Traceback (most recent call last):
  File "/home/feast/feast_plugins/yummy_test/env/bin/feast", line 8, in <module>
    sys.exit(cli())
  File "/home/feast/feast_plugins/yummy_test/env/lib/python3.9/site-packages/click/core.py", line 1137, in __call__
    return self.main(*args, **kwargs)
  File "/home/feast/feast_plugins/yummy_test/env/lib/python3.9/site-packages/click/core.py", line 1062, in main
    rv = self.invoke(ctx)
  File "/home/feast/feast_plugins/yummy_test/env/lib/python3.9/site-packages/click/core.py", line 1668, in invoke
    return _process_result(sub_ctx.command.invoke(sub_ctx))
  File "/home/feast/feast_plugins/yummy_test/env/lib/python3.9/site-packages/click/core.py", line 1404, in invoke
    return ctx.invoke(self.callback, **ctx.params)
  File "/home/feast/feast_plugins/yummy_test/env/lib/python3.9/site-packages/click/core.py", line 763, in invoke
    return __callback(*args, **kwargs)
  File "/home/feast/feast_plugins/yummy_test/env/lib/python3.9/site-packages/click/decorators.py", line 26, in new_func
    return f(get_current_context(), *args, **kwargs)
  File "/home/feast/feast_plugins/yummy_test/env/lib/python3.9/site-packages/feast/cli.py", line 492, in apply_total_command
    apply_total(repo_config, repo, skip_source_validation)
  File "/home/feast/feast_plugins/yummy_test/env/lib/python3.9/site-packages/feast/usage.py", line 276, in wrapper
    return func(*args, **kwargs)
  File "/home/feast/feast_plugins/yummy_test/env/lib/python3.9/site-packages/feast/repo_operations.py", line 305, in apply_total
    apply_total_with_repo_instance(
  File "/home/feast/feast_plugins/yummy_test/env/lib/python3.9/site-packages/feast/repo_operations.py", line 265, in apply_total_with_repo_instance
    registry_diff, infra_diff, new_infra = store.plan(repo)
  File "/home/feast/feast_plugins/yummy_test/env/lib/python3.9/site-packages/feast/usage.py", line 287, in wrapper
    raise exc.with_traceback(traceback)
  File "/home/feast/feast_plugins/yummy_test/env/lib/python3.9/site-packages/feast/usage.py", line 276, in wrapper
    return func(*args, **kwargs)
  File "/home/feast/feast_plugins/yummy_test/env/lib/python3.9/site-packages/feast/feature_store.py", line 701, in plan
    registry_diff = diff_between(
  File "/home/feast/feast_plugins/yummy_test/env/lib/python3.9/site-packages/feast/diff/registry_diff.py", line 249, in diff_between
    ) = extract_objects_for_keep_delete_update_add(
  File "/home/feast/feast_plugins/yummy_test/env/lib/python3.9/site-packages/feast/diff/registry_diff.py", line 207, in extract_objects_for_keep_delete_update_add
    ] = FeastObjectType.get_objects_from_registry(registry, current_project)

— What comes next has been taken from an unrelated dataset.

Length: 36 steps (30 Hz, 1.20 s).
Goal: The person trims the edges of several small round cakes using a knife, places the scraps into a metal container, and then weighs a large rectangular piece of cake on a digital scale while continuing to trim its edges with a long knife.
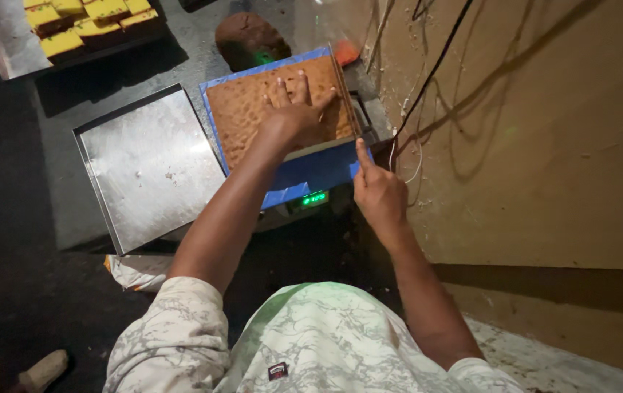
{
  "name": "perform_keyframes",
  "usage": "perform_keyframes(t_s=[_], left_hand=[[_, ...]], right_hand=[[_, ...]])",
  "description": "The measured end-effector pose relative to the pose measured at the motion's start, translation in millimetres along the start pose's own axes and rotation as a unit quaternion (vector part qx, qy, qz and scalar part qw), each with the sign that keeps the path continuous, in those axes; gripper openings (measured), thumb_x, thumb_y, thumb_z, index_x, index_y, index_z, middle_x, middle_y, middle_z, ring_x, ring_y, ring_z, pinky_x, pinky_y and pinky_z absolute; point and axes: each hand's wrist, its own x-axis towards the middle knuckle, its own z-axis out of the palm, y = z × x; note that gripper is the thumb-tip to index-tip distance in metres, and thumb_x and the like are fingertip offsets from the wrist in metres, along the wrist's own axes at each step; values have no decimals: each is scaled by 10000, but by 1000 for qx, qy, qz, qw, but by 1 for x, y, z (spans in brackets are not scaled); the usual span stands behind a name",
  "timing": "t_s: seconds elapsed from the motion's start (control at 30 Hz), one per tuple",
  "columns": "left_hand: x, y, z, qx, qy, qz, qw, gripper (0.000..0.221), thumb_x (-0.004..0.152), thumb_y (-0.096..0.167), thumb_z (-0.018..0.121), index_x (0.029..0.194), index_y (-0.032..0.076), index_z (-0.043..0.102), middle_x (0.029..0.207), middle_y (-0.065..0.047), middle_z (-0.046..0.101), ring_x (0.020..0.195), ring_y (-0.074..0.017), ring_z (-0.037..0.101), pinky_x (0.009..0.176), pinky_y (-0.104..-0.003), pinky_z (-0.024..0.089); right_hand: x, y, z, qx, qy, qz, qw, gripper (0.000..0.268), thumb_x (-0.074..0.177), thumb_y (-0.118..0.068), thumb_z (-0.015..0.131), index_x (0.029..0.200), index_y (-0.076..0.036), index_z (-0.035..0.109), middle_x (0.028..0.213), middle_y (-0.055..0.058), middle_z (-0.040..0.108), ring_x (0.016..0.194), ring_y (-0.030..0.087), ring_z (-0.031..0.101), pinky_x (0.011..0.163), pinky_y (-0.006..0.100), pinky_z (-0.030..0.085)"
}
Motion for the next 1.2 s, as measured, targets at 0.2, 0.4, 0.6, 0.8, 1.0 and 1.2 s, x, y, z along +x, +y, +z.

  File "/home/feast/feast_plugins/yummy_test/env/lib/python3.9/site-packages/feast/registry.py", line 92, in get_objects_from_registry
    FeastObjectType.DATA_SOURCE: registry.list_data_sources(project=project),
  File "/home/feast/feast_plugins/yummy_test/env/lib/python3.9/site-packages/feast/infra/registry_stores/sql.py", line 380, in list_data_sources
    return self._list_objects(
  File "/home/feast/feast_plugins/yummy_test/env/lib/python3.9/site-packages/feast/infra/registry_stores/sql.py", line 821, in _list_objects
    return [
  File "/home/feast/feast_plugins/yummy_test/env/lib/python3.9/site-packages/feast/infra/registry_stores/sql.py", line 822, in <listcomp>
    python_class.from_proto(
  File "/home/feast/feast_plugins/yummy_test/env/lib/python3.9/site-packages/typeguard/__init__.py", line 1033, in wrapper
    retval = func(*args, **kwargs)
  File "/home/feast/feast_plugins/yummy_test/env/lib/python3.9/site-packages/feast/data_source.py", line 328, in from_proto
    cls = get_data_source_class_from_type(data_source.data_source_class_type)

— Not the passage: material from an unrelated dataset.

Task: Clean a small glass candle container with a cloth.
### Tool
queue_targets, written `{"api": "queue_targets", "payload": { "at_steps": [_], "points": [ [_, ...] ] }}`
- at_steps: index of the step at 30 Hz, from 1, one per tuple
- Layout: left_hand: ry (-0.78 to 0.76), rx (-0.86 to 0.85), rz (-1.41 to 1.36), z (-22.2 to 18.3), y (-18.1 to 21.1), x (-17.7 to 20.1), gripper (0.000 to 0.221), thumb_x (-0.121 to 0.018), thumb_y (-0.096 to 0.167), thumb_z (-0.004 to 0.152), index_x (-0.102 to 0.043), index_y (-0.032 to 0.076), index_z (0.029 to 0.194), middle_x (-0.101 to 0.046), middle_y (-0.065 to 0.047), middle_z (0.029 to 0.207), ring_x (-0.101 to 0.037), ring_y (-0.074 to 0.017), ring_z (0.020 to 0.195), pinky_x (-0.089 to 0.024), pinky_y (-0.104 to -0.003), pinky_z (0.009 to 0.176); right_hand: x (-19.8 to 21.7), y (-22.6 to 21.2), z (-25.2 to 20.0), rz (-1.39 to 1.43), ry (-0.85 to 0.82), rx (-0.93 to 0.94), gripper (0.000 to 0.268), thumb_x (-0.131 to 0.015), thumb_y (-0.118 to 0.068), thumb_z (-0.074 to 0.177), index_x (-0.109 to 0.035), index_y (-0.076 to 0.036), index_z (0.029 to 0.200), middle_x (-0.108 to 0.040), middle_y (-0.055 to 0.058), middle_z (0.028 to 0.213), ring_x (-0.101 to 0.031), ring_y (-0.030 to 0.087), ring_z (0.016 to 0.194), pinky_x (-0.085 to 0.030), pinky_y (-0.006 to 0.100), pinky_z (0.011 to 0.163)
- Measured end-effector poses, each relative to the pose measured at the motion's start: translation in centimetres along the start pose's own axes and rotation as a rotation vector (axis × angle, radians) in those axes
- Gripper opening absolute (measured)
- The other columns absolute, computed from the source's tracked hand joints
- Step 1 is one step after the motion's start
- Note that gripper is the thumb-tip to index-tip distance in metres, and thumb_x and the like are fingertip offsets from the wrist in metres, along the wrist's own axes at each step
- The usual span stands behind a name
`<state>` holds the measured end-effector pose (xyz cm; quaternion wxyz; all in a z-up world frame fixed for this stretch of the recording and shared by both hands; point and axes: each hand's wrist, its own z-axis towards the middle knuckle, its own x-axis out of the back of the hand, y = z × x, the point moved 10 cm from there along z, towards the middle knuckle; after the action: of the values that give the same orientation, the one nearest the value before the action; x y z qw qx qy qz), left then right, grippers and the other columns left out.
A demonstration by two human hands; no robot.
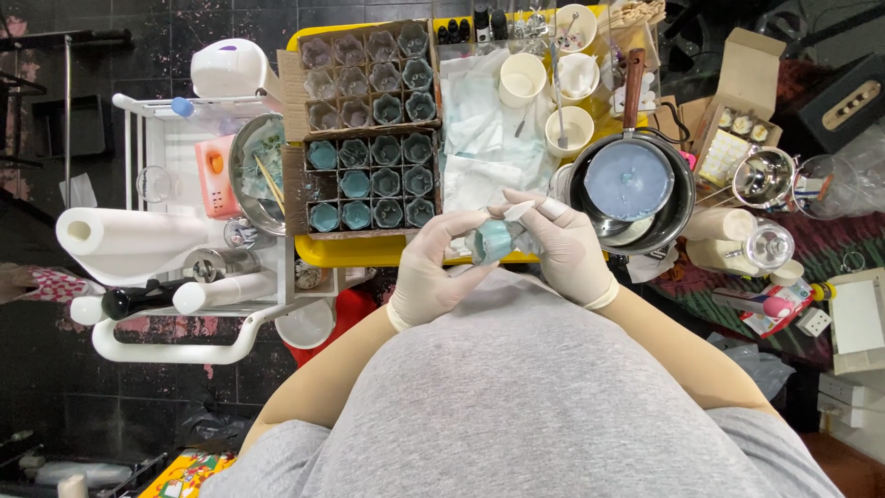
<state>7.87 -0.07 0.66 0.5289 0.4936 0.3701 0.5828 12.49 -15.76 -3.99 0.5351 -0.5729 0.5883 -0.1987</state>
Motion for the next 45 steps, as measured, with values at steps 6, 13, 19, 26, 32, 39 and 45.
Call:
{"api": "queue_targets", "payload": {
  "at_steps": [6,13,19,26,32,39,45],
  "points": [
    [-0.077,-0.065,0.09,-0.5,0.3,0.5,0.05,-0.089,0.013,0.082,-0.066,0.009,0.126,-0.065,-0.008,0.131,-0.065,-0.0208,0.121,-0.054,-0.033,0.105,-3.2,1.4,0.7,-0.07,-0.266,-0.067,0.035,-0.054,-0.022,0.104,-0.062,0.002,0.129,-0.067,0.011,0.127,-0.057,0.015,0.125,-0.046,0.035,0.108],
    [-0.061,0.025,0.202,-1.5,0.2,3.2,0.045,-0.085,0.015,0.081,-0.07,0.009,0.123,-0.066,-0.008,0.128,-0.066,-0.0206,0.118,-0.056,-0.033,0.101,-5.5,3.4,1.9,-0.074,-0.32,-0.321,0.042,-0.055,-0.027,0.103,-0.068,0.004,0.128,-0.071,0.01,0.12,-0.067,0.018,0.11,-0.05,0.033,0.1],
    [0.333,0.235,0.368,-1.8,-5.4,12.7,0.047,-0.082,0.02,0.083,-0.066,0.008,0.126,-0.067,-0.01,0.121,-0.067,-0.0237,0.108,-0.055,-0.034,0.096,-3.4,4.1,3.0,-0.35,-0.303,-0.206,0.031,-0.052,-0.026,0.104,-0.069,0.0,0.108,-0.072,0.006,0.12,-0.064,0.014,0.116,-0.047,0.03,0.105],
    [0.569,0.296,0.744,-2.8,-15.3,20.0,0.059,-0.089,0.022,0.078,-0.064,0.006,0.129,-0.065,-0.015,0.122,-0.063,-0.0342,0.114,-0.049,-0.042,0.1,-1.1,3.7,2.9,-0.515,-0.188,-0.153,0.028,-0.058,-0.023,0.101,-0.07,0.0,0.092,-0.071,0.004,0.105,-0.062,0.011,0.103,-0.047,0.028,0.095],
    [0.596,0.434,0.811,-2.6,-18.5,20.3,0.071,-0.091,0.03,0.074,-0.058,0.008,0.134,-0.066,-0.014,0.12,-0.061,-0.0356,0.113,-0.047,-0.046,0.1,0.2,4.3,2.4,-0.521,-0.079,-0.219,0.03,-0.058,-0.026,0.102,-0.075,-0.001,0.101,-0.069,0.002,0.091,-0.056,0.009,0.084,-0.047,0.025,0.082],
    [0.475,0.424,0.905,-2.8,-19.6,21.0,0.086,-0.086,0.042,0.078,-0.049,0.004,0.145,-0.071,-0.011,0.114,-0.057,-0.0373,0.111,-0.042,-0.05,0.098,0.2,5.6,2.7,-0.431,-0.123,-0.203,0.032,-0.058,-0.027,0.102,-0.074,0.0,0.107,-0.068,-0.001,0.092,-0.058,0.008,0.087,-0.048,0.025,0.086],
    [0.589,0.352,0.912,-6.0,-18.7,23.2,0.048,-0.076,0.033,0.09,-0.064,0.009,0.13,-0.071,-0.011,0.114,-0.06,-0.0349,0.112,-0.045,-0.047,0.1,-0.8,5.2,2.8,-0.471,-0.097,-0.25,0.032,-0.059,-0.028,0.101,-0.075,-0.001,0.106,-0.067,0.0,0.088,-0.059,0.008,0.086,-0.049,0.026,0.085]
  ]
}}
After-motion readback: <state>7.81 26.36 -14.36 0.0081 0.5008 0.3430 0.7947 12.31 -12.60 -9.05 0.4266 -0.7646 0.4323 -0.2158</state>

  File "/home/feast/feast_plugins/yummy_test/env/lib/python3.9/site-packages/feast/repo_config.py", line 369, in get_data_source_class_from_type
    module_name, config_class_name = data_source_type.rsplit(".", 1)
ValueError: not enough values to unpack (expected 2, got 1)
fura95 commented 1 year ago

The problem is the wrong source decoding from registry proto value (it decode to empty value) According to Traceback the reason is primarily somewhere in the feast library.

qooba commented 1 year ago

@fura95 - I have checked feast ui it runs but does not display and information. No error on backend side only javascript errors. I don't think I can help here.